SpeechJBB: Probing Safety Alignment and Comprehension in Large Audio Language Models under Code-Switched Speech
For developers and deployers of LALMs, this work exposes critical safety weaknesses in multilingual and spoken settings that are not captured by existing text-based benchmarks.
SpeechJBB reveals that large audio language models (LALMs) are highly vulnerable to jailbreak attacks via code-switched speech, achieving high jailbreak success rates (JSR), with non-English and code-switched pairs being most effective. Pseudo-word insertion further increases attack success by reducing refusal rates.
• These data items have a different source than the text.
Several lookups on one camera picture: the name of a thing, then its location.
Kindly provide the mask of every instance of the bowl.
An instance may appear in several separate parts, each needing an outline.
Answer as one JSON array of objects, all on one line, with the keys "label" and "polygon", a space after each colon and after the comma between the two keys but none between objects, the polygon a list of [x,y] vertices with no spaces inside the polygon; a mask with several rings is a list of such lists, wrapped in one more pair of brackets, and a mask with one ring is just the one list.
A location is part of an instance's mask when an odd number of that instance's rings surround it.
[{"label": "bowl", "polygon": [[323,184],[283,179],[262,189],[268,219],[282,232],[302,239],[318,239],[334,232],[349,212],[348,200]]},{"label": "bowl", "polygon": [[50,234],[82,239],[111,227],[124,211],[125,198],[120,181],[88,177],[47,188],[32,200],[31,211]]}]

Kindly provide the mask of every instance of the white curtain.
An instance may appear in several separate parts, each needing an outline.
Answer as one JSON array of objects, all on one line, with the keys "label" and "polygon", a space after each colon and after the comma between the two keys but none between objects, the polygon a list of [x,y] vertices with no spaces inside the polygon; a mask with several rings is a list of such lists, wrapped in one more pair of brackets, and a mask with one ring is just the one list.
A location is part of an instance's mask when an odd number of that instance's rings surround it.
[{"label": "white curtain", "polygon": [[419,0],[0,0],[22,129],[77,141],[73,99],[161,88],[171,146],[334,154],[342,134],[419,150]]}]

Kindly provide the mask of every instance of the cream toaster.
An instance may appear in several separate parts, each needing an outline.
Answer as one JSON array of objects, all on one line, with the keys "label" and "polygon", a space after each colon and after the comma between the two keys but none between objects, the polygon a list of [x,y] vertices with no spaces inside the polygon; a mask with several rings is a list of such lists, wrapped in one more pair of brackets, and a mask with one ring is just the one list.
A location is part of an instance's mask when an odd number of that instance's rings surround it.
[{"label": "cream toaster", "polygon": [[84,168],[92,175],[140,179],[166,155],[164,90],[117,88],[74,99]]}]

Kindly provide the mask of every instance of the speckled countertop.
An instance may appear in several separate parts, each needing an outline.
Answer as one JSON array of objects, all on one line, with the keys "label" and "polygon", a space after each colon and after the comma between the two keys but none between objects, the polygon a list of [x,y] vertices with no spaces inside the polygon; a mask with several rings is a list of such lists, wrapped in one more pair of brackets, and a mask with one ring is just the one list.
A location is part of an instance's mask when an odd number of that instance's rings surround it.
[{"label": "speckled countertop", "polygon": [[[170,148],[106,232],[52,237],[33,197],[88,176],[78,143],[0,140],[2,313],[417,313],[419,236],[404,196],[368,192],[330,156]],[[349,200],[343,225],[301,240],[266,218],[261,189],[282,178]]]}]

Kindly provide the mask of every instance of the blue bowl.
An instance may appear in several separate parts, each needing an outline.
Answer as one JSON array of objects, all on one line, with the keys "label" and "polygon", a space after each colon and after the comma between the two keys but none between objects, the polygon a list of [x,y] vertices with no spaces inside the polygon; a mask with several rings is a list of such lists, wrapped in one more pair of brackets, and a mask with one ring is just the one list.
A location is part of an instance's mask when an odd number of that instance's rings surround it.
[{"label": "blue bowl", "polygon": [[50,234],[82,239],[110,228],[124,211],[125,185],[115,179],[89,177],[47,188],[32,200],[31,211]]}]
Large audio language models (LALMs) are increasingly deployed in real-world applications, yet their safety alignment is still primarily evaluated on monolingual, text-based harmful prompts. This leaves their generalizability under multilingual and spoken settings, particularly code-switched speech, largely underexplored. To address this gap, we introduce SpeechJBB, an audio jailbreak dataset for benchmarking across multiple state-of-the-art LALMs. The extent of safety weaknesses is further probed by introducing an augmented setting where phonologically plausible pseudo-words are inserted around safety-critical terms to simulate localized obfuscation. Across models, code-switched harmful audio yields substantially high jailbreak success rates (JSR), with non-English monolingual and non-English code-switched pairs exhibiting the highest attack success. Pseudo-word insertion further reduces refusal rates, which demonstrates that natural-sounding obfuscation can effectively bypass safety policies.